Everything from the line containing "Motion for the" through the last line of the data below should be given again exactly, both end lines included and nothing more.

──────

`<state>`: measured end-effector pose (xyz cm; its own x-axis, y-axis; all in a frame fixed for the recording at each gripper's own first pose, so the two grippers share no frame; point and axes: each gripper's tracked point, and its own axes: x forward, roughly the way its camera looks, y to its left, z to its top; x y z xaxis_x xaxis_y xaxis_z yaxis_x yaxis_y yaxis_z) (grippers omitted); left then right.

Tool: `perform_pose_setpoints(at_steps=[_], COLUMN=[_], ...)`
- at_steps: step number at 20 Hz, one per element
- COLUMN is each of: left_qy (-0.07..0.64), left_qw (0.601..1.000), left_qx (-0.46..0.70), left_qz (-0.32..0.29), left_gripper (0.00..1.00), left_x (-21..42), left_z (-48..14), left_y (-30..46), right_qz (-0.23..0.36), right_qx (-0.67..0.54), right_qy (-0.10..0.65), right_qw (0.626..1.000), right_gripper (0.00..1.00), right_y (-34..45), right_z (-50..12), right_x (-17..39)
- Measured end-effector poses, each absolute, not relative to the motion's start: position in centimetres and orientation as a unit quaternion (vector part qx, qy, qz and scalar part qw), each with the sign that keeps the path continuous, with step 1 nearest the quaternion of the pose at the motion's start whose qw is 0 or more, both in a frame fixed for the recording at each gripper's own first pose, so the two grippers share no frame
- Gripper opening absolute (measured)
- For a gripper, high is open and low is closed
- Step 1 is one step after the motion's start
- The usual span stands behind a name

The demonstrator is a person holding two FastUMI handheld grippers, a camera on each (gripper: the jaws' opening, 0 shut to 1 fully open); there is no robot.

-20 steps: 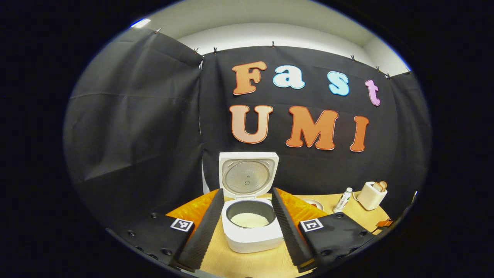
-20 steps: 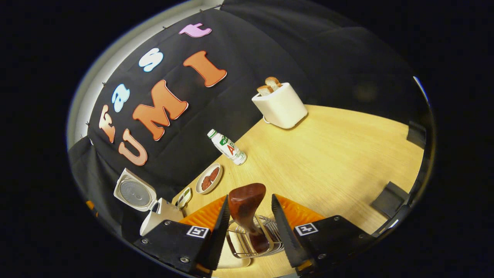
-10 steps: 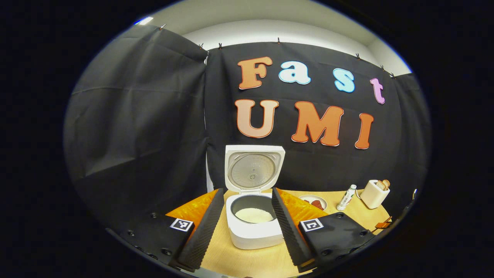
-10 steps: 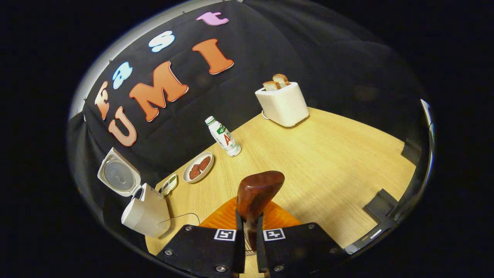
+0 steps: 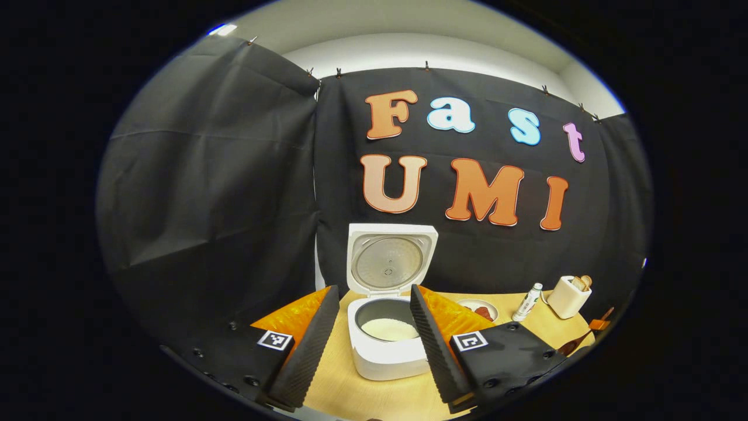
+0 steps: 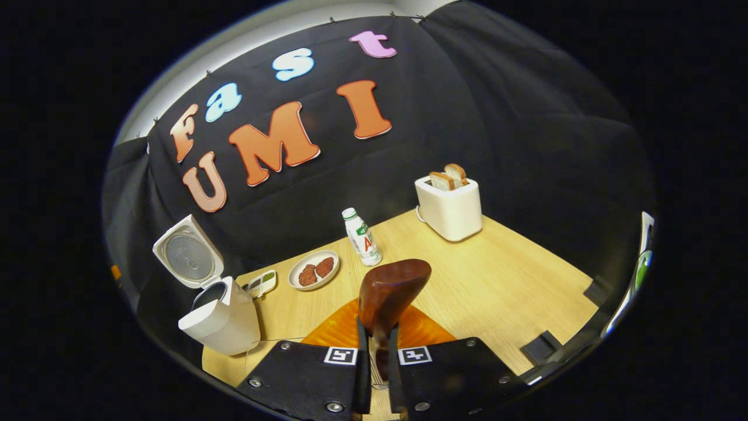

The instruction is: Close the left gripper, press the button to open the rice cooker; take a wooden spoon from the chopstick holder with the right hand, scoop a spoonful of rice and pour it into the rice cooker, then put the wooden spoon back into the chopstick holder.

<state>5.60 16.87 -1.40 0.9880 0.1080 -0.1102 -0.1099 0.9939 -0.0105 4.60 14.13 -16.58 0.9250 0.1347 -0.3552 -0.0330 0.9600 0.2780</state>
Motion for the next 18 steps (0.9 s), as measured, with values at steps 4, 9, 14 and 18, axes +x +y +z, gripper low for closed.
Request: perform_pose_setpoints(at_steps=[4, 9, 14, 18], left_qy=[0.055, 0.058, 0.063, 0.072], left_qw=[0.997, 0.996, 0.995, 0.992], left_qx=[-0.013, -0.007, 0.001, 0.016], left_qz=[0.051, 0.062, 0.079, 0.098], left_gripper=[0.84, 0.87, 0.84, 0.84], left_x=[5.7, 5.5, 4.9, 4.4], left_z=[-1.7, -2.0, -2.3, -3.2], left_y=[17.2, 18.8, 20.7, 22.2], right_qz=[0.087, 0.143, 0.159, 0.151], right_qx=[0.086, 0.015, -0.031, -0.092], right_qy=[0.160, 0.164, 0.195, 0.211], right_qw=[0.980, 0.976, 0.967, 0.961], right_gripper=[0.11, 0.11, 0.11, 0.11], right_y=[18.5, 24.9, 28.2, 28.9], right_z=[-13.9, -15.4, -20.7, -24.2], right_x=[4.1, 3.3, 3.0, 2.5])
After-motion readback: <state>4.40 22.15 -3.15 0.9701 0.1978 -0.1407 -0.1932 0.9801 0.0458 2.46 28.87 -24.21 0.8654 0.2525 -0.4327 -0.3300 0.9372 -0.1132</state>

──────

◆ **Answer**:
Motion for the next 18 steps (0.9 s), as measured, with values at steps 4, 9, 14 and 18, axes +x +y +z, gripper low for closed.
Request: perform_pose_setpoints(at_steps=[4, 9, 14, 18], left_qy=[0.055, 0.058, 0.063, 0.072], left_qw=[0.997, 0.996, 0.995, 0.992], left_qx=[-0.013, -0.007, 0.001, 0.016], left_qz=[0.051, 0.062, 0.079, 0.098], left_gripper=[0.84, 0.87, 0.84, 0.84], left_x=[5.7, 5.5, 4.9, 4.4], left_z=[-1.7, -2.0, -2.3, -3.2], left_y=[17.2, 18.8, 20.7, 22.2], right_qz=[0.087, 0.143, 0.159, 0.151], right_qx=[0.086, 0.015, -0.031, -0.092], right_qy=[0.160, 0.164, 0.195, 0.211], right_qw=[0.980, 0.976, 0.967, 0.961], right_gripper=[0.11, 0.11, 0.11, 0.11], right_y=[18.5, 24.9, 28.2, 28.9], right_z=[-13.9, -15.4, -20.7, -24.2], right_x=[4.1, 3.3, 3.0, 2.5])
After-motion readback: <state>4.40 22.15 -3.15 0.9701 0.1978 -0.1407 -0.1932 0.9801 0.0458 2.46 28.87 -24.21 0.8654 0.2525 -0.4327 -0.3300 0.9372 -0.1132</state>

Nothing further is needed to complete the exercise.